Problem — Drop every image, then reproduce the data exactly as given.

Source data
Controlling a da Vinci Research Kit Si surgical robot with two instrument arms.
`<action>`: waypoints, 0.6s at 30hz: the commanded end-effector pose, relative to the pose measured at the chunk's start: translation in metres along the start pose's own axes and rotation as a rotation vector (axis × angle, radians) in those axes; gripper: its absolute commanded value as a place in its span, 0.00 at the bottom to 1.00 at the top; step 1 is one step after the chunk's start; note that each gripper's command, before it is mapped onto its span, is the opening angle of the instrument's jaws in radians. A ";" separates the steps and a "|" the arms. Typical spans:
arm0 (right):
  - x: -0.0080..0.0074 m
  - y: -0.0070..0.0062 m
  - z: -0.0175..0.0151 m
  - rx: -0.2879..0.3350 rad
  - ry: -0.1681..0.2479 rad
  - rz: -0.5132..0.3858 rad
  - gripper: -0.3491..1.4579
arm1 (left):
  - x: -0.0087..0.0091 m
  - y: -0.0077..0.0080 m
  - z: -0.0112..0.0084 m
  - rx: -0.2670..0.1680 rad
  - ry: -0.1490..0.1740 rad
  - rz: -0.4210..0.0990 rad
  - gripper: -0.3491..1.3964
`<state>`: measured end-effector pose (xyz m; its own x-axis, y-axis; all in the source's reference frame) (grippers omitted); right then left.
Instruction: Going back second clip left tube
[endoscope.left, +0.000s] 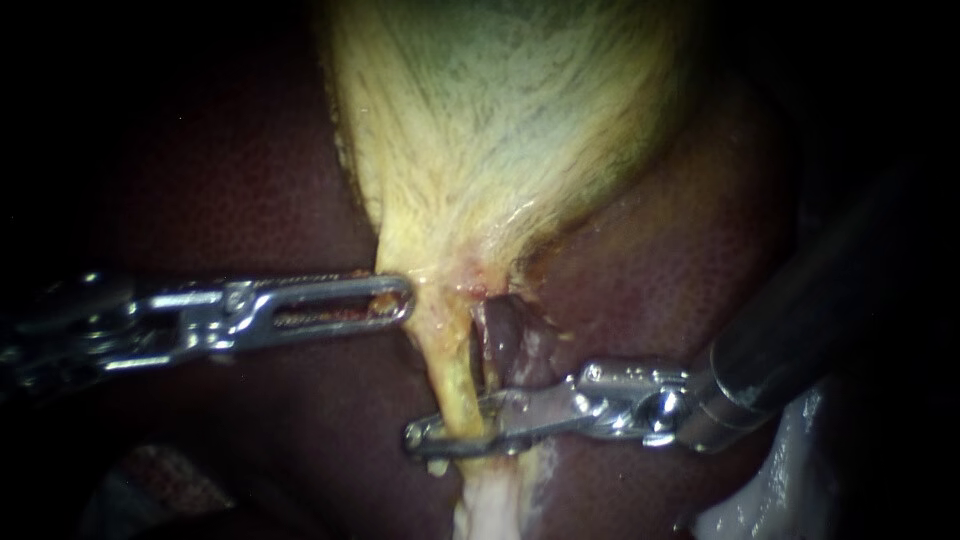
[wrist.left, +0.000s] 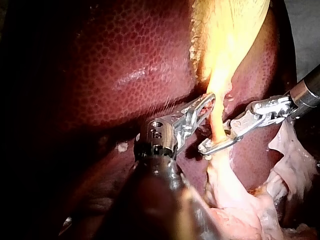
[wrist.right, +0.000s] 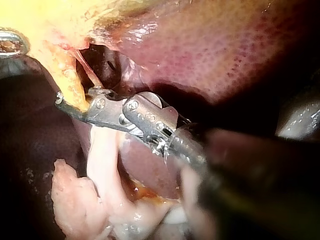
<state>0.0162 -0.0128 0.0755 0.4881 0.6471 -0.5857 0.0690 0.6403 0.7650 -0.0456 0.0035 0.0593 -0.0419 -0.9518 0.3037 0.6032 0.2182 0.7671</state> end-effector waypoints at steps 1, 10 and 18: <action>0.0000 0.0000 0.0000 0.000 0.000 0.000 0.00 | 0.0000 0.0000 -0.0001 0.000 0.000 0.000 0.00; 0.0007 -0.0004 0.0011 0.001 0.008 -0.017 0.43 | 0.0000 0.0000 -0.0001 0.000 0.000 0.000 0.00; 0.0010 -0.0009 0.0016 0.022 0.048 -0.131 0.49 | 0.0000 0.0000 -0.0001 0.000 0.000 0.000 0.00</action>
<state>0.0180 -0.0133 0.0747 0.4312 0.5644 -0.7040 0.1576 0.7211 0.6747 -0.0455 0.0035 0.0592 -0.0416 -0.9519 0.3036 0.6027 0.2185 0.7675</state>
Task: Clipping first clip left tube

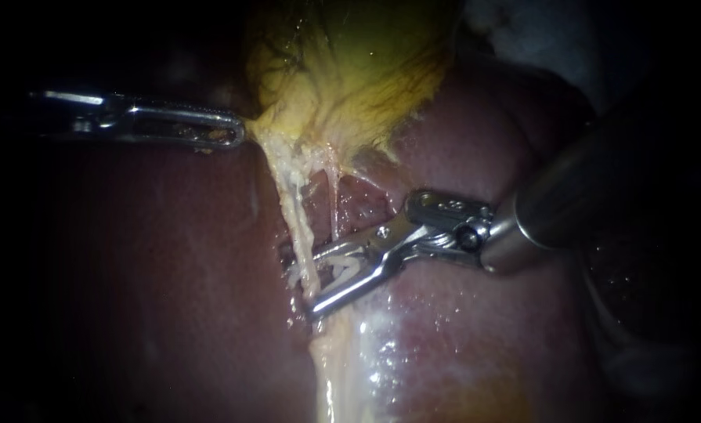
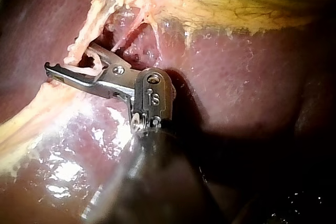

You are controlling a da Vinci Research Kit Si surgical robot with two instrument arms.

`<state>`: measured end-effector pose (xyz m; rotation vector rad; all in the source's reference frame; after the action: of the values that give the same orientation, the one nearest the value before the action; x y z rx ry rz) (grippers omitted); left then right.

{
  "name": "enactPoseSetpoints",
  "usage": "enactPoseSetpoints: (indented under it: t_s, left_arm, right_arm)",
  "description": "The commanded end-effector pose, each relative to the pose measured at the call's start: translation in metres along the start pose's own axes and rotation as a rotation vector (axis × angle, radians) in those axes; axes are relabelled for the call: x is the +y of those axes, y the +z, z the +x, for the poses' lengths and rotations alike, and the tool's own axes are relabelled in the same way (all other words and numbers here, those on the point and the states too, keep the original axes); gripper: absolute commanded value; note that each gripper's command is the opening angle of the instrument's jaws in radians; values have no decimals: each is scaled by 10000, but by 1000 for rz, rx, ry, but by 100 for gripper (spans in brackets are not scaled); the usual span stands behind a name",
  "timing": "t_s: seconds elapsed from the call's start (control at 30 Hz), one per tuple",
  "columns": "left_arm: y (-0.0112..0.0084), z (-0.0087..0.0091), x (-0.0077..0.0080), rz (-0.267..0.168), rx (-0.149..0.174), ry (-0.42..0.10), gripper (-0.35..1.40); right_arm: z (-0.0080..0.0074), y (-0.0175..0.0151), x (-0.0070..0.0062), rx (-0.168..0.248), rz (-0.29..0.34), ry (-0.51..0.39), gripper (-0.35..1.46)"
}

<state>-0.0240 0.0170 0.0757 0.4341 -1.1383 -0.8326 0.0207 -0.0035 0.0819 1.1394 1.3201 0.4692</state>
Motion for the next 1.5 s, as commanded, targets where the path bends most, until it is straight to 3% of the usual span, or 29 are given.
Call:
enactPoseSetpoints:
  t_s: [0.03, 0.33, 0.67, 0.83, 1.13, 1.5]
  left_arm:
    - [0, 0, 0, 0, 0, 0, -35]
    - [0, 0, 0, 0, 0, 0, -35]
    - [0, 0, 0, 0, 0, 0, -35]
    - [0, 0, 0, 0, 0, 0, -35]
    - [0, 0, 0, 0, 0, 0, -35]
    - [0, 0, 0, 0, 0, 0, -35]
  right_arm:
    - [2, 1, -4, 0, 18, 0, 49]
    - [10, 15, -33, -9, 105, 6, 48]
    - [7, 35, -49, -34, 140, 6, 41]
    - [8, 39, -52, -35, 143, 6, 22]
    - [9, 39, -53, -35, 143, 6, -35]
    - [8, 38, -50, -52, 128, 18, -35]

Task response —
Controlling a da Vinci Research Kit Si surgical robot with two instrument arms.
`<action>`: waypoints, 0.6s at 30hz: the commanded end-effector pose, relative to the pose measured at the chunk's start: translation in metres along the start pose's own axes and rotation as a rotation vector (axis × angle, radians) in those axes; gripper: its absolute commanded value as a place in its span, 0.00 at the bottom to 1.00 at the top; step 1 is one step after the chunk's start; note that each gripper's command, before it is mapped onto its span, is the opening angle of the instrument's jaws in radians. A ";" separates the steps and a "|" the arms. Typical spans:
arm0 (right):
  - x: -0.0080..0.0074 m
  - y: -0.0070..0.0062 m
  - z: -0.0175..0.0151 m
  - rx: -0.2879..0.3350 rad
  - ry: -0.1681..0.2479 rad
  - rz: -0.5132..0.3858 rad
  - gripper: -0.3491..1.4579
arm1 (left):
  - x: -0.0087..0.0091 m
  - y: -0.0077..0.0080 m
  - z: -0.0112..0.0084 m
  - rx: -0.2670..0.1680 rad
  - ry: -0.1490..0.1740 rad
  - rz: -0.4210..0.0990 rad
  - gripper: -0.3491..1.3964
`<state>`: measured end-effector pose (xyz m; its own x-axis, y-axis; all in the source's reference frame) (grippers omitted); right then left.
Instruction: Going back second clip left tube
[endoscope.left, +0.000s] 
[wrist.left, +0.000s] 
[wrist.right, +0.000s] 
<state>0.0162 -0.0128 0.0755 0.4881 0.6471 -0.5857 0.0690 0.6403 0.7650 -0.0456 0.0035 0.0593 -0.0419 -0.9518 0.3037 0.6032 0.2182 0.7671</state> end-effector waypoints at steps 1, 10 and 18: <action>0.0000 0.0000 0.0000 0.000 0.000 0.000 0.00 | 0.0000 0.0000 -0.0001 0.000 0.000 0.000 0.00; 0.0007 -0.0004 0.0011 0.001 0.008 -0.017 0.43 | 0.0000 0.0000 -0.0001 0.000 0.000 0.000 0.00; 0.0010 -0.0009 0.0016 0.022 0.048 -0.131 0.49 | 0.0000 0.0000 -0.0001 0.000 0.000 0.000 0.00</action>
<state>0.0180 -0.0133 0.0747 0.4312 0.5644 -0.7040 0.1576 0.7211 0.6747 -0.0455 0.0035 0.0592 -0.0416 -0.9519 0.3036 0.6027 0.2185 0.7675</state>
Task: Clipping first clip left tube


You are controlling a da Vinci Research Kit Si surgical robot with two instrument arms.

`<state>`: measured end-effector pose (xyz m; rotation vector rad; all in the source's reference frame; after the action: of the values that give the same orientation, the one nearest the value before the action; x y z rx ry rz) (grippers omitted); left then right.

{
  "name": "enactPoseSetpoints",
  "usage": "enactPoseSetpoints: (indented under it: t_s, left_arm, right_arm)",
  "description": "The commanded end-effector pose, each relative to the pose measured at the call's start: translation in metres along the start pose's own axes and rotation as a rotation vector (axis × angle, radians) in those axes; axes are relabelled for the call: x is the +y of those axes, y the +z, z the +x, for the poses' lengths and rotations alike, and the tool's own axes are relabelled in the same way (all other words and numbers here, those on the point and the states too, keep the original axes); gripper: absolute commanded value; note that each gripper's command is the opening angle of the instrument's jaws in radians; values have no decimals: each is scaled by 10000, but by 1000 for rz, rx, ry, but by 100 for gripper (spans in brackets are not scaled); the usual span stands behind a name",
  "timing": "t_s: seconds elapsed from the call's start (control at 30 Hz), one per tuple",
  "columns": "left_arm: y (-0.0112..0.0084), z (-0.0087..0.0091), x (-0.0077..0.0080), rz (-0.267..0.168), rx (-0.149..0.174), ry (-0.42..0.10), gripper (-0.35..1.40); right_arm: z (-0.0080..0.0074), y (-0.0175..0.0151), x (-0.0070..0.0062), rx (-0.168..0.248), rz (-0.29..0.34), ry (-0.51..0.39), gripper (-0.35..1.46)"
}

<state>-0.0240 0.0170 0.0757 0.4341 -1.1383 -0.8326 0.0207 -0.0035 0.0819 1.1394 1.3201 0.4692</state>
Motion for the next 1.5 s, as commanded, targets where the path bends most, until it is straight to 3% of the usual span, or 29 are given.
Call:
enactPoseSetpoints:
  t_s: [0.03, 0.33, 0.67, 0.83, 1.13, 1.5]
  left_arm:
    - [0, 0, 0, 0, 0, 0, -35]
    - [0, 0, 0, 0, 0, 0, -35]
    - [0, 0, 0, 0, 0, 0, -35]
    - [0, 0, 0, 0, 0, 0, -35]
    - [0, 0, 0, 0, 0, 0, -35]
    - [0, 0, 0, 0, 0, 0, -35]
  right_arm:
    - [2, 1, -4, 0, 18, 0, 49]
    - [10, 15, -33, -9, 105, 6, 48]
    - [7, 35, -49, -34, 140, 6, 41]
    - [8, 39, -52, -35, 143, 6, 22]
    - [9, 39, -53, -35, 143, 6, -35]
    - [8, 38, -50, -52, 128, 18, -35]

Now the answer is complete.